Retype the whole listing verbatim and keep the pictures out of it.

════

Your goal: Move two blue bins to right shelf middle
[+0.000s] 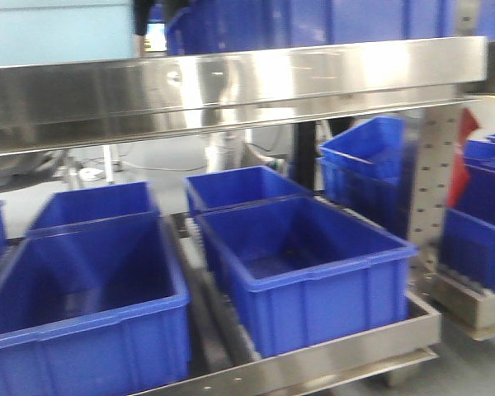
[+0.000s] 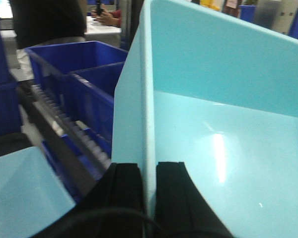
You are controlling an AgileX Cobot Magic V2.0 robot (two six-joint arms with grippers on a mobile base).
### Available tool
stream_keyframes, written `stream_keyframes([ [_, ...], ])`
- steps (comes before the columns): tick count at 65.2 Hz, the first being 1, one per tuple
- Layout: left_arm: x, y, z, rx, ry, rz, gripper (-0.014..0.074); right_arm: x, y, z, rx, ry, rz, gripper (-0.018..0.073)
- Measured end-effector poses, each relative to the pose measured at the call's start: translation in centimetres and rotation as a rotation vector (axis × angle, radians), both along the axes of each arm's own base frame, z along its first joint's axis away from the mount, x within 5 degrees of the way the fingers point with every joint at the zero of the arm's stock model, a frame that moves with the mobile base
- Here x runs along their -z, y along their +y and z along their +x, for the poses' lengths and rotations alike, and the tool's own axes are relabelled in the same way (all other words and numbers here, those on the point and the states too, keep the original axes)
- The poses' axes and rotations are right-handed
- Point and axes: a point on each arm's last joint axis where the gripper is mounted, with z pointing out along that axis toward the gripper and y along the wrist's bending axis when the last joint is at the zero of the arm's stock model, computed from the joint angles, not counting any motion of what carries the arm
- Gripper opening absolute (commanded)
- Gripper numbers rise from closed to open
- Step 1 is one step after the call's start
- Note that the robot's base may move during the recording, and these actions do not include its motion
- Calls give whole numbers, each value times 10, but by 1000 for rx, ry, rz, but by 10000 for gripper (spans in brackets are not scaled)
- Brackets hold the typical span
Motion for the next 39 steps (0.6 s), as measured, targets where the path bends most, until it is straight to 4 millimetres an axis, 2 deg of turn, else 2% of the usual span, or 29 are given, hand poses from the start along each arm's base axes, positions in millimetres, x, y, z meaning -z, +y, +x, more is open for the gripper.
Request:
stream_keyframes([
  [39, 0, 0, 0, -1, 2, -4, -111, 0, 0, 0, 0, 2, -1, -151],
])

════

Exercise solution>
Your goal: Move two blue bins to right shelf middle
[+0.000s] 
[+0.000s] 
You are controlling an AgileX Cobot Magic V2.0 robot (two six-joint arms with grippers on a mobile base).
### Available tool
stream_keyframes, written `stream_keyframes([ [_, ...], ])`
- steps (comes before the columns): tick count at 65.2 Hz, the first being 1, one per tuple
- Layout: left_arm: x, y, z, rx, ry, rz, gripper (-0.014..0.074); right_arm: x, y, z, rx, ry, rz, gripper (-0.018..0.073)
- Measured end-effector poses, each relative to the pose measured at the call's start: translation in centimetres and rotation as a rotation vector (axis × angle, radians), both along the axes of each arm's own base frame, z along its first joint's axis away from the mount, x within 5 degrees of the way the fingers point with every joint at the zero of the arm's stock model, a frame that moves with the mobile base
- Here x runs along their -z, y along their +y and z along their +x, for the poses' lengths and rotations alike, and the tool's own axes are relabelled in the same way (all other words and numbers here, those on the point and the states too, keep the original axes)
- The poses' axes and rotations are right-handed
- Point and axes: a point on each arm's last joint axis where the gripper is mounted, with z pointing out along that axis toward the gripper and y along the wrist's bending axis when the last joint is at the zero of the arm's stock model, computed from the joint angles, not counting any motion of what carries the arm
- Gripper opening absolute (commanded)
- Gripper numbers rise from closed to open
- Step 1 is one step after the call's start
- Note that the robot's base may move during the recording, and these actions do not include its motion
- Calls give whole numbers, each value times 10, but by 1000 for rx, ry, rz, but by 10000 for gripper (spans in brackets are not scaled)
- Brackets hold the typical span
Motion for the next 39 steps (0.6 s), as measured, targets where the path bends most, until it is straight to 4 millimetres an axis, 2 deg of turn, else 2% of the usual span, or 29 are given, hand poses from the start along each arm's base axes, positions in millimetres, x, y, z meaning -z, +y, +x, more is open for the gripper.
Request:
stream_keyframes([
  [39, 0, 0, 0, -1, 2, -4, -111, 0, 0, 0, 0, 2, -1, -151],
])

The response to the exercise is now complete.